=== INFORMATION SHOWN ===
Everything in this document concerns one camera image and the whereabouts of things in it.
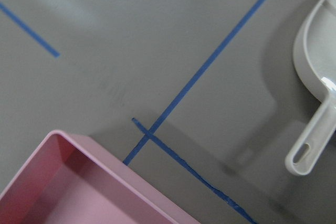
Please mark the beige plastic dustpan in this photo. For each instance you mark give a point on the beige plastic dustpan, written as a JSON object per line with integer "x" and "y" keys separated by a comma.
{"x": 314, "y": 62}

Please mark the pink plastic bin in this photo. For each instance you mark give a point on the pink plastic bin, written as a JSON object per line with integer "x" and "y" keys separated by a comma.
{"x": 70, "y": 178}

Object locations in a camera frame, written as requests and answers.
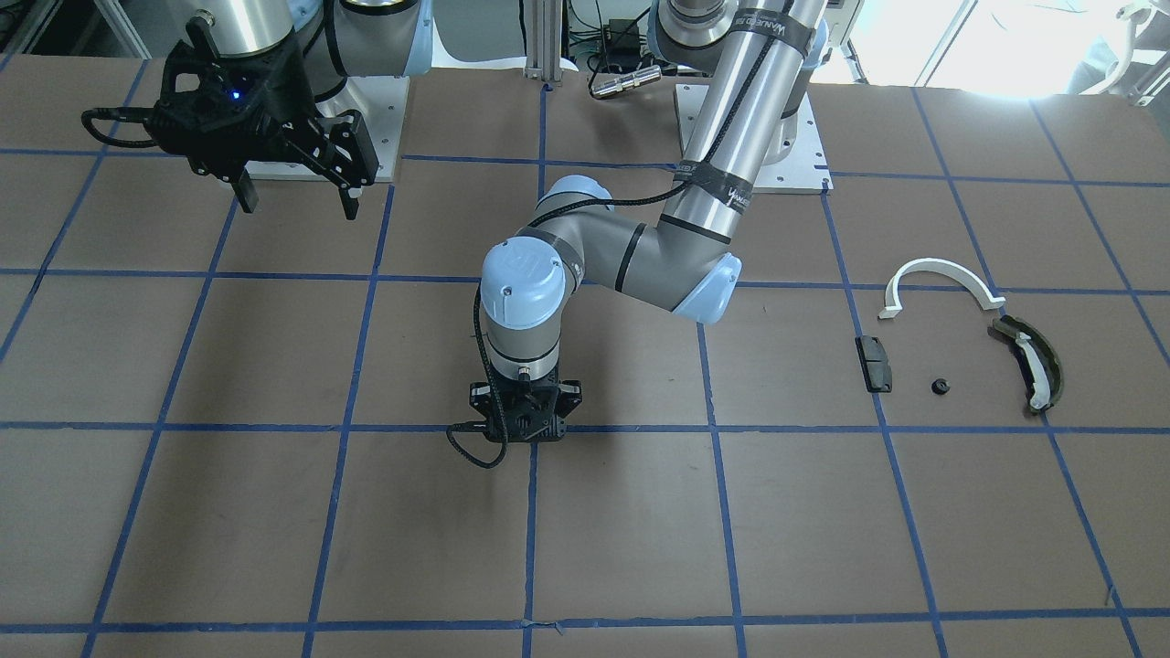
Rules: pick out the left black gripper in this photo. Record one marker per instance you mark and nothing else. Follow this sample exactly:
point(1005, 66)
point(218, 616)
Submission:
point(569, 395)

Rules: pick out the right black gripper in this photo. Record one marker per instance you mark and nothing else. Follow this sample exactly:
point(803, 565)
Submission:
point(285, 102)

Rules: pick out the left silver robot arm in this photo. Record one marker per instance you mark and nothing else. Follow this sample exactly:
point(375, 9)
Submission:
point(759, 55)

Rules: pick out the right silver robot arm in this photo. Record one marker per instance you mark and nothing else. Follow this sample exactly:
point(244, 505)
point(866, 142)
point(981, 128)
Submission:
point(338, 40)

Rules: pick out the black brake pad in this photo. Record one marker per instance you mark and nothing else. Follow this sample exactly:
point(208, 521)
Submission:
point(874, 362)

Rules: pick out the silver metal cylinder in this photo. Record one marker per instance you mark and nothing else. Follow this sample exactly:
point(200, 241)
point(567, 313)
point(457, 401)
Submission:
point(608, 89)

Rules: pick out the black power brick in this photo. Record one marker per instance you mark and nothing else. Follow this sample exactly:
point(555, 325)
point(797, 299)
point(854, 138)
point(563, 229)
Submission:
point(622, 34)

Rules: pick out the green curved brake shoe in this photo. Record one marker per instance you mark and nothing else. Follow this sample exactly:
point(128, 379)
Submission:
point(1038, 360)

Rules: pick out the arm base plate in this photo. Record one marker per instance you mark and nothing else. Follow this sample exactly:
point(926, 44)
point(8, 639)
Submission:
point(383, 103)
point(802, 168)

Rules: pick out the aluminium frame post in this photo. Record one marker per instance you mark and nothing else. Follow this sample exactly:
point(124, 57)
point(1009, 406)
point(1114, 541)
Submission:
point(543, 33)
===
▸ WORK ORDER: Everything in the listing should be copied exactly, apart from the images it holds.

▸ REPLY:
Everything in this document concerns one camera image and the whereabouts of things in it.
Please mark the beige plastic dustpan in this photo. For each instance you mark give a point on the beige plastic dustpan, written as a JSON object per line with integer "x" and "y" keys separated by a comma.
{"x": 314, "y": 62}

Please mark the pink plastic bin in this photo. For each instance you mark give a point on the pink plastic bin, written as a JSON object per line with integer "x" and "y" keys separated by a comma.
{"x": 70, "y": 178}

Object locations in a camera frame, written as requests and answers.
Rules: pick out the left black gripper in this photo. Record one marker per instance you mark and nothing else. Follow this sample exactly:
point(1005, 66)
point(218, 616)
Submission:
point(569, 395)

Rules: pick out the right black gripper in this photo. Record one marker per instance you mark and nothing else. Follow this sample exactly:
point(803, 565)
Submission:
point(285, 102)

Rules: pick out the left silver robot arm in this photo. Record one marker per instance you mark and nothing else. Follow this sample exactly:
point(375, 9)
Submission:
point(759, 55)

Rules: pick out the right silver robot arm in this photo. Record one marker per instance you mark and nothing else. Follow this sample exactly:
point(244, 505)
point(866, 142)
point(981, 128)
Submission:
point(338, 40)

Rules: pick out the black brake pad in this photo. Record one marker per instance you mark and nothing else. Follow this sample exactly:
point(208, 521)
Submission:
point(874, 362)

Rules: pick out the silver metal cylinder in this photo. Record one marker per instance you mark and nothing else. Follow this sample exactly:
point(200, 241)
point(567, 313)
point(457, 401)
Submission:
point(608, 89)

Rules: pick out the black power brick in this photo. Record one marker per instance you mark and nothing else. Follow this sample exactly:
point(555, 325)
point(797, 299)
point(854, 138)
point(563, 229)
Submission:
point(622, 34)

Rules: pick out the green curved brake shoe in this photo. Record one marker per instance you mark and nothing else. Follow this sample exactly:
point(128, 379)
Submission:
point(1038, 360)

Rules: pick out the arm base plate in this photo. Record one marker per instance you mark and nothing else. Follow this sample exactly:
point(926, 44)
point(8, 639)
Submission:
point(383, 103)
point(802, 168)

Rules: pick out the aluminium frame post in this photo. Record one marker per instance you mark and nothing else. Follow this sample exactly:
point(124, 57)
point(1009, 406)
point(1114, 541)
Submission:
point(543, 33)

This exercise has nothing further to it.